## WHAT YOU NEED TO DO:
Reproduce exactly the lines of the listing from the one containing "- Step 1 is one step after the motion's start" to its final line, both included.

## DATASET EXTRACT:

___

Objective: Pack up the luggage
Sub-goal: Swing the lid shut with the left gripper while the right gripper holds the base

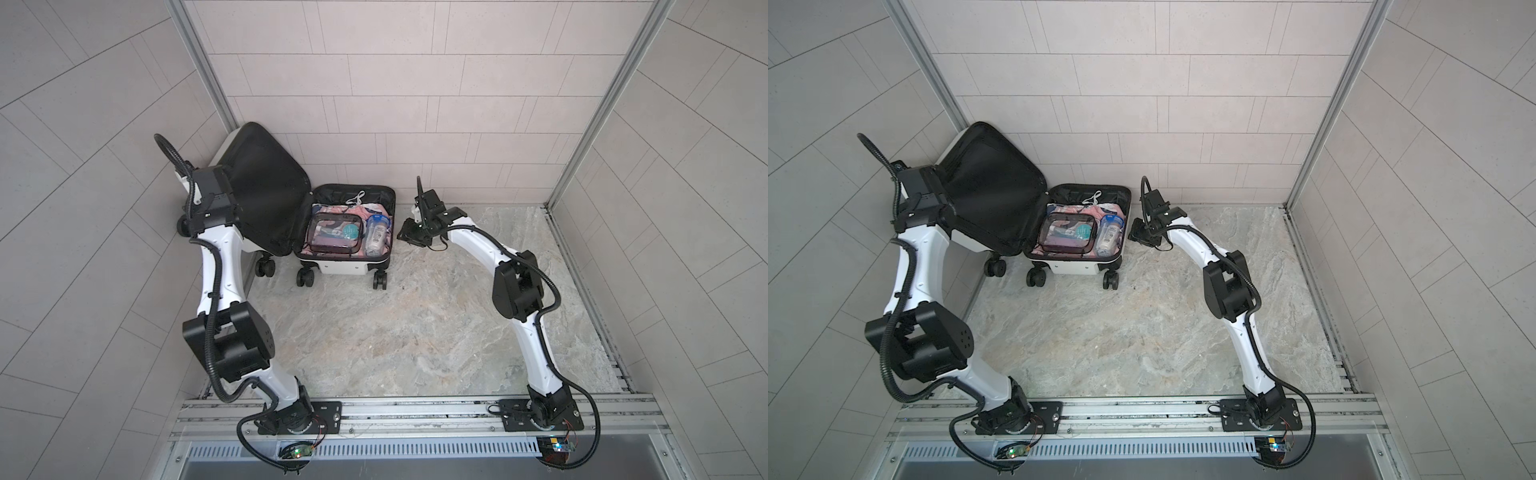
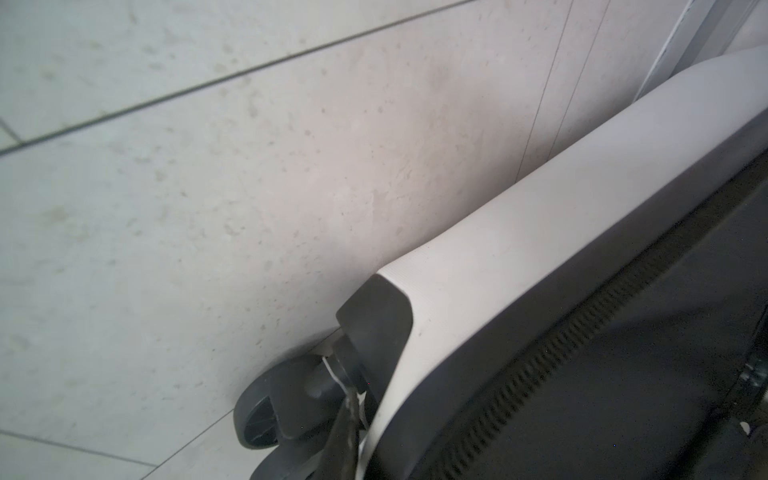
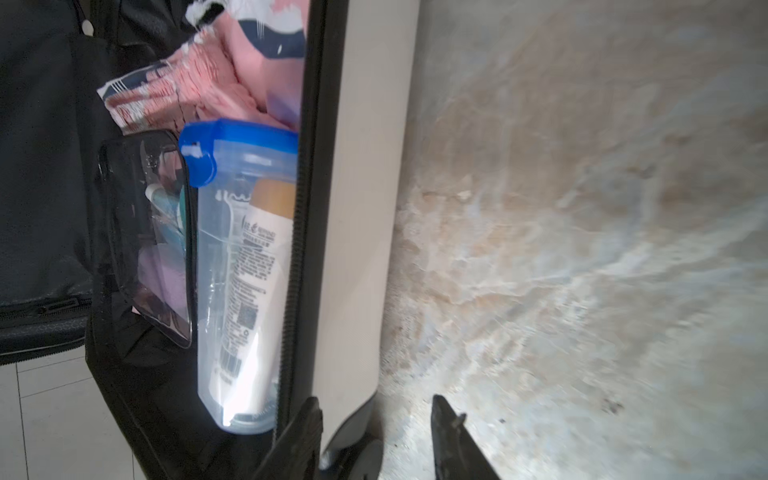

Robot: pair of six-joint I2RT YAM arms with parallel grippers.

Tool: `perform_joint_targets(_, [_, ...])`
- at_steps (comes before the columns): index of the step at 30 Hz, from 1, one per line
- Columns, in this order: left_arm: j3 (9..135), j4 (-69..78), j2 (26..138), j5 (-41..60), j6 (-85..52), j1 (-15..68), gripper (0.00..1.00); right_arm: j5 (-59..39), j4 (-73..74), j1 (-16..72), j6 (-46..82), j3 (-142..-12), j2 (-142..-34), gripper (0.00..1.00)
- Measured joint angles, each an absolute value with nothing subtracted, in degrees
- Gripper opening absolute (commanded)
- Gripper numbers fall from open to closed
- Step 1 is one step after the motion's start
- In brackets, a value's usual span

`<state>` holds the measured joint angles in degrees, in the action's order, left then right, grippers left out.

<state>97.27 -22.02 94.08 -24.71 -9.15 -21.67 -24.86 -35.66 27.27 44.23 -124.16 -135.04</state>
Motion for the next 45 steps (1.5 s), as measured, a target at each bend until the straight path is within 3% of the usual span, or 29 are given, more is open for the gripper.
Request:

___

## OUTPUT FOR THIS TASK:
- Step 1 is one step after the motion's start
- In brackets, a value's usual span

`<state>` holds the measured joint angles in degrees, in the action's order, left then right, grippers left out.

<state>97.27 -22.02 94.08 -24.71 -9.15 -21.67 -24.86 -35.66 27.27 44.23 -124.16 -135.04</state>
Motion for the next 45 steps (1.5 s), as measured, a target at each bend until the straight path is within 3% of the usual span, or 29 are given, more is open for the gripper.
Request:

The output for this exercise is finished.